Instructions to follow: The material below must be output exactly, line for line.

Information shown:
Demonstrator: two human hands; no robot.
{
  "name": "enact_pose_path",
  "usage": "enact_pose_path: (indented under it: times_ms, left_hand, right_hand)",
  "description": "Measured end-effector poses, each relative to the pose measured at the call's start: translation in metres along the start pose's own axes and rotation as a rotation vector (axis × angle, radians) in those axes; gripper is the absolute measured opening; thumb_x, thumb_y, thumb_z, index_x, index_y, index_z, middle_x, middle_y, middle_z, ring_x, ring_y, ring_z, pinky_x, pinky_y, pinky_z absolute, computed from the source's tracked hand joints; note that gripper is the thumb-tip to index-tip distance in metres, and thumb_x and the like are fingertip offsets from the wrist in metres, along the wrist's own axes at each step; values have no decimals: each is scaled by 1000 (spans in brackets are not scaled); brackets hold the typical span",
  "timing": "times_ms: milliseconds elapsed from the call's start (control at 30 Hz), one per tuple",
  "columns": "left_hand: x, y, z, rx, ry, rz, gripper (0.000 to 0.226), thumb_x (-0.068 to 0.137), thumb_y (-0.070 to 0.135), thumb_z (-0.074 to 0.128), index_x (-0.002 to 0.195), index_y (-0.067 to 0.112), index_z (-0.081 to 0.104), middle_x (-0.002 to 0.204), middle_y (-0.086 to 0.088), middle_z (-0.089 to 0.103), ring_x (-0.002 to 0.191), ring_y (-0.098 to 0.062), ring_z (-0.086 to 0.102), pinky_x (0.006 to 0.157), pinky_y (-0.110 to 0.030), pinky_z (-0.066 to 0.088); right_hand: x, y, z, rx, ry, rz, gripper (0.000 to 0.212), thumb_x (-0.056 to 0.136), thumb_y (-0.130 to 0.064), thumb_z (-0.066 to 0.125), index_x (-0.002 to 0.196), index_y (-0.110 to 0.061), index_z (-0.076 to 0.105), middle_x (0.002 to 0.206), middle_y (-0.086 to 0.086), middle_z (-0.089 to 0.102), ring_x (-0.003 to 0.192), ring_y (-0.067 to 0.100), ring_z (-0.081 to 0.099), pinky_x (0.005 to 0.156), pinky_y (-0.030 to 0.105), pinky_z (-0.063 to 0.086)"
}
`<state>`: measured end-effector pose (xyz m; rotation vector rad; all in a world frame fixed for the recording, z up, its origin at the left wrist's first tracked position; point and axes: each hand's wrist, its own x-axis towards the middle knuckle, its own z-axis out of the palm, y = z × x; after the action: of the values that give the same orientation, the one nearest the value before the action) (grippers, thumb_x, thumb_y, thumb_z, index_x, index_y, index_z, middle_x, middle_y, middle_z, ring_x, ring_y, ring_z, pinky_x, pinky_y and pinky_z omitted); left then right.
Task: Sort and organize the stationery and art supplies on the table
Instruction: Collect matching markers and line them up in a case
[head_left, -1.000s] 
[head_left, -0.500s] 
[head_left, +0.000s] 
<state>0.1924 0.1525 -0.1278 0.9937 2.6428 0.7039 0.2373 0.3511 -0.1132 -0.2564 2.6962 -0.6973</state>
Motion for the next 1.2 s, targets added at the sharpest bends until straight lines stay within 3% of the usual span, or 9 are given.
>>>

Exercise response:
Demonstrator: two human hands; no robot.
{
  "name": "enact_pose_path",
  "usage": "enact_pose_path: (indented under it: times_ms, left_hand, right_hand)",
  "description": "Measured end-effector poses, each relative to the pose measured at the call's start: translation in metres along the start pose's own axes and rotation as a rotation vector (axis × angle, radians) in those axes; gripper is the absolute measured opening; thumb_x, thumb_y, thumb_z, index_x, index_y, index_z, middle_x, middle_y, middle_z, ring_x, ring_y, ring_z, pinky_x, pinky_y, pinky_z absolute, computed from the source's tracked hand joints; note that gripper is the thumb-tip to index-tip distance in metres, and thumb_x and the like are fingertip offsets from the wrist in metres, along the wrist's own axes at each step; values have no decimals: each is scaled by 1000 (spans in brackets are not scaled); brackets hold the typical span",
  "timing": "times_ms: milliseconds elapsed from the call's start (control at 30 Hz), one per tuple",
  "columns": "left_hand: x, y, z, rx, ry, rz, gripper (0.000 to 0.226), thumb_x (-0.068 to 0.137), thumb_y (-0.070 to 0.135), thumb_z (-0.074 to 0.128), index_x (-0.002 to 0.195), index_y (-0.067 to 0.112), index_z (-0.081 to 0.104), middle_x (-0.002 to 0.204), middle_y (-0.086 to 0.088), middle_z (-0.089 to 0.103), ring_x (-0.002 to 0.191), ring_y (-0.098 to 0.062), ring_z (-0.086 to 0.102), pinky_x (0.006 to 0.157), pinky_y (-0.110 to 0.030), pinky_z (-0.066 to 0.088); right_hand: x, y, z, rx, ry, rz, gripper (0.000 to 0.212), thumb_x (-0.056 to 0.136), thumb_y (-0.130 to 0.064), thumb_z (-0.066 to 0.125), index_x (-0.002 to 0.196), index_y (-0.110 to 0.061), index_z (-0.076 to 0.105), middle_x (0.002 to 0.206), middle_y (-0.086 to 0.086), middle_z (-0.089 to 0.102), ring_x (-0.003 to 0.192), ring_y (-0.067 to 0.100), ring_z (-0.081 to 0.099), pinky_x (0.005 to 0.156), pinky_y (-0.030 to 0.105), pinky_z (-0.063 to 0.086)"
}
`<state>`: measured end-effector pose (xyz m; rotation vector rad; all in a world frame fixed for the recording, z up, its origin at the left wrist's first tracked position; point and axes: each hand's wrist, its own x-axis towards the middle knuckle, its own z-axis out of the palm, y = z × x; after the action: of the values that give the same orientation, the one nearest the value before the action) (grippers, thumb_x, thumb_y, thumb_z, index_x, index_y, index_z, middle_x, middle_y, middle_z, ring_x, ring_y, ring_z, pinky_x, pinky_y and pinky_z omitted); left then right.
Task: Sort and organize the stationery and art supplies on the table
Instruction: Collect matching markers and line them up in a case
[head_left, -1.000s] 
[head_left, -0.500s] 
[head_left, +0.000s] 
<state>0.1924 0.1525 -0.1278 0.9937 2.6428 0.7039 0.2373 0.3511 -0.1132 -0.2564 2.6962 -0.6973</state>
Motion for the next 1.2 s, targets added at the sharpest bends until straight lines stay within 3% of the usual span, or 9 are given.
>>>

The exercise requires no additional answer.